There, “the systematic expulsion and murder of Jews in Europe, which had long since begun, was accelerated again” and the transition to “genocidal gassing” was decided. In this context, Merz referred to the work “Weltenbrand” by the British historian Richard Overy. At the Wannsee Conference 82 years ago, high-ranking Nazi officials discussed the systematic murder of up to eleven million Jews in Europe. The aim of the meeting in a villa on Wannsee was to accelerate the implementation of the genocide.
Danger of historical relativization
After revelations by the Correctiv research center about a meeting of right-wing extremists on November 25, 2023, in which AfD politicians as well as individual members of the CDU and the very conservative Values Union took part in Potsdam, the Wannsee Conference was repeatedly recalled in the debate. Federal Interior Minister Nancy Faeser said that the meeting reminded her of this – but at the same time made it clear that she did not want to equate the two.

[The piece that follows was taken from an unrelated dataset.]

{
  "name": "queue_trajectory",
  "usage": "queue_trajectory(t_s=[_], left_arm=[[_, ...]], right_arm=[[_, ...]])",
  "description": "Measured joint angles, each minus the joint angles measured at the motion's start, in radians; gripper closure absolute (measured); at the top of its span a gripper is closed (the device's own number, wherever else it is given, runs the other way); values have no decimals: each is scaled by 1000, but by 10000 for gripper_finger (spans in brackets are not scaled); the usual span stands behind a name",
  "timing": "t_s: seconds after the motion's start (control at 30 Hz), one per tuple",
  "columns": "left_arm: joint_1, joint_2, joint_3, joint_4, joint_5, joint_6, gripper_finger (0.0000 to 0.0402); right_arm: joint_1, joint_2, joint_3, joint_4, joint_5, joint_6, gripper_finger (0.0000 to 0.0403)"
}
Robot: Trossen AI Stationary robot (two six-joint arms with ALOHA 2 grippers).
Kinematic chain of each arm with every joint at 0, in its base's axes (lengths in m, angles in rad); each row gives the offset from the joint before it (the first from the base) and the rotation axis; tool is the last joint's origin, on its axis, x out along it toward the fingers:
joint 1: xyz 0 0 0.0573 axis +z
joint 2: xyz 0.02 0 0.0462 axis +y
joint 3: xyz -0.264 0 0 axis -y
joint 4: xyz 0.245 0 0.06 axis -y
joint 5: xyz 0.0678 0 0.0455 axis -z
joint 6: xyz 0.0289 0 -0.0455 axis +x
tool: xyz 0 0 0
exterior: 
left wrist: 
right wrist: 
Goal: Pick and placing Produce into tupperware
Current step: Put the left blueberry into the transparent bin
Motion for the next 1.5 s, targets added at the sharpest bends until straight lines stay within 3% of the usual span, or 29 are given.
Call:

Merz now wrote that every comparison with the Nazi regime not only puts the Holocaust and the horrors of the murder of six million Jews into perspective. In addition, the comparisons also led to the wrong conclusions. Unlike in the Weimar Republic, today there is a well-fortified democracy. The many people at the anti-right demonstrations in recent days are proof of this. Even if the AfD is at 30 percent or more, two thirds of citizens voted for a democratic party.